New Zealand’s nine great walks will become 10 in 2018 with the announcement of the Pike29 Memorial Track.
AUCKLAND, NEW ZEALAND, 2015-11-19 — /Travel PR News/ — The 45-kilometre walk is to be constructed through the Paparoa National Park on the west coast of New Zealand’s South Island. The national park will be extended by 3971 hectares to include the Pike River area as a memorial to the 29 men who perished in the 2010 mining disaster.
“The Pike29 Memorial Track will bring tourism and economic development to the West Coast, permanently protect an area of high conservation values and ensure the final resting place of the 29 miners is accessible but properly respected,” New Zealand’s Environment Minister Dr Nick Smith said.
The track will travel from Blackball to Punakaiki and include part of the existing Croesus and Pororai River tracks.
Coastal Punakaiki, on the edge of the Tasman Sea, is a small settlement between the West Coast towns of Greymouth and Westport, and famed for the popular Pancake Rocks with its fascinating blowholes.
The new track will include two new 20-bed huts on the Moonlight Range and in the Pororari Valley, and will be open to walkers and mountain bikers.
“The Pike29 Memorial Track will be a stunning addition to New Zealand’s network of Great Walks. The scenery of the limestone gorges of the Pororari Valley combined with views of the Tasman Coast, the Pancake Rocks, and the Southern Alps from the Moonlight Range will make it a spectacular track,” Dr Smith said.
The new Pike29 Memorial Track will become New Zealand’s tenth Great Walk. These are multi-day tracks renowned for outstanding scenery and built to the highest standards. The existing Great Walks network was established in 1993 and this is the first addition since. It is also the first Great Walk wholly on the West Coast.
The 3971-hectare extension to the Paparoa National Park includes the catchment of the Pike Stream from the top of the Paparoa Ranges and conservation areas used by the Pike River Mine company.
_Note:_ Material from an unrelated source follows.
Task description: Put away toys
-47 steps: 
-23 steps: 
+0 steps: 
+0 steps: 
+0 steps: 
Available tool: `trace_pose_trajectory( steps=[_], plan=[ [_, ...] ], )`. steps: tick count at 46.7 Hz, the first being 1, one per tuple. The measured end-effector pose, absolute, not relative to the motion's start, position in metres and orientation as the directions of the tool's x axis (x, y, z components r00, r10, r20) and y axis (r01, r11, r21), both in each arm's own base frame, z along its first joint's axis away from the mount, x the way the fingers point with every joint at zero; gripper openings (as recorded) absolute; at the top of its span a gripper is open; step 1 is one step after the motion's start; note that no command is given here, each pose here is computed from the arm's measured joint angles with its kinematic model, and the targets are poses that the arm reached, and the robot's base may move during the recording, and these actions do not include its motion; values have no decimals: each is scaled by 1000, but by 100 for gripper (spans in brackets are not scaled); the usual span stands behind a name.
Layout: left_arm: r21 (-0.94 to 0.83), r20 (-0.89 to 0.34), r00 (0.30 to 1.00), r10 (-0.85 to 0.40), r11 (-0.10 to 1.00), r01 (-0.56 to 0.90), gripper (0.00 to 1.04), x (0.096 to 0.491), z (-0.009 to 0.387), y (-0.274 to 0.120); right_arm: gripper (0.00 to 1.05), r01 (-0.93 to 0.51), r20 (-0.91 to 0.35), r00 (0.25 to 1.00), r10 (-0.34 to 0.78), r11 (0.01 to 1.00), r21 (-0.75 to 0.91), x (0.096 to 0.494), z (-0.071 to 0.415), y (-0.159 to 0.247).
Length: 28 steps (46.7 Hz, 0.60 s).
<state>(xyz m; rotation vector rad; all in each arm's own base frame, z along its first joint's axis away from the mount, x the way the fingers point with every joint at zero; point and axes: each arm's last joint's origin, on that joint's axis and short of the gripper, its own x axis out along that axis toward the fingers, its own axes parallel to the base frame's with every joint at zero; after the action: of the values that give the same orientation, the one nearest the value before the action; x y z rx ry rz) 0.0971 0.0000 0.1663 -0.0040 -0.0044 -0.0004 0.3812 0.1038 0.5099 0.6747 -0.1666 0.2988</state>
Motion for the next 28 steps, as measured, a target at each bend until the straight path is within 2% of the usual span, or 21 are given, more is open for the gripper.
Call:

“This is a welcome significant addition to the 39,036-hectare Paparoa National Park. The area includes rugged landscape, rich podocarp and beech forest that are home to great spotted kiwi, blue duck (whio), kaka and kakariki,” Dr Smith said.
The Pike29 Memorial Track will join New Zealand’s internationally renowned Great Walks list which includes the Milford Track, The Kepler, Routeburn and the Heaphy.
Paparoa National Park
The Paparoa National Park is famous for the Punakaiki Pancake Rocks but there is much more to this west coast wilderness.
Limestone underlies most of the park, and is responsible for the area’s impressive landforms. Sculptured mountain ridges, mysterious river canyons, delicate cave decorations and the bizarre, pancake-like coastal formations will keep the camera busy. Maori travellers knew Punakaiki as a place for feasting (Punakaiki means ‘a spring of food’).
The park is the overlapping point between subtropical and cool climate forests. The iconic forms of nikau palms, northern rata and cabbage trees give the lowland rainforest a lush, Pacific feeling. Higher up, native beech forest merges with sub alpine shrubs. Higher still, daisies and gentians provide colour among the alpine tussocks. Some plants are unique to the area, suggesting that it was a botanic refuge during the ice ages.
Birdlife is prolific in the Paparoa National Park. The endemic Westland black petrel breeds only on the Punakaiki coast, and the great spotted kiwi combs the forest by night.
Punakaiki’s Pancake Rocks – on the edge of Paparoa National Park – are unique limestone formations dating back 30 million years. Lime-rich fragments of dead marine creatures on the seabed, overlaid by layers of mud and clay, were raised by earthquakes to form coastal cliffs. Sea, wind and rain have etched the cliffs into today’s unusual rock formations where, at high tide, blow holes explode sea water high into the air.
Blackball – A history
Blackball began life as a base for transitory gold seekers, but once coal mines opened in 1893 a small community began to develop.
For many years the mining town hummed along but by the sixties the roar of the coal trains had gone, the dredges had been sold for scrap and the mill and mines were quiet, as was the town. Those who stayed behind witnessed an influx of “hippies” and holiday makers. This new wave allowed the community to continue on and today the small town is home to around 400 people.
The historic two-storey hotel in Blackball has had many changes of owner since it was built in the early 1900s. In the 1990s it was renamed the Blackball Hilton, but after protests from an overseas hotel chain this was changed to ‘Formerly the Blackball Hilton’. There is, in fact, good justification for the name as it is opposite Hilton Street, named after one of the directors of the Blackball Coal Company. Today the establishment still offers rooms and serves up some great food from the kitchen.
Blackball serves as the start or end point of the Pike29 Memorial Walk.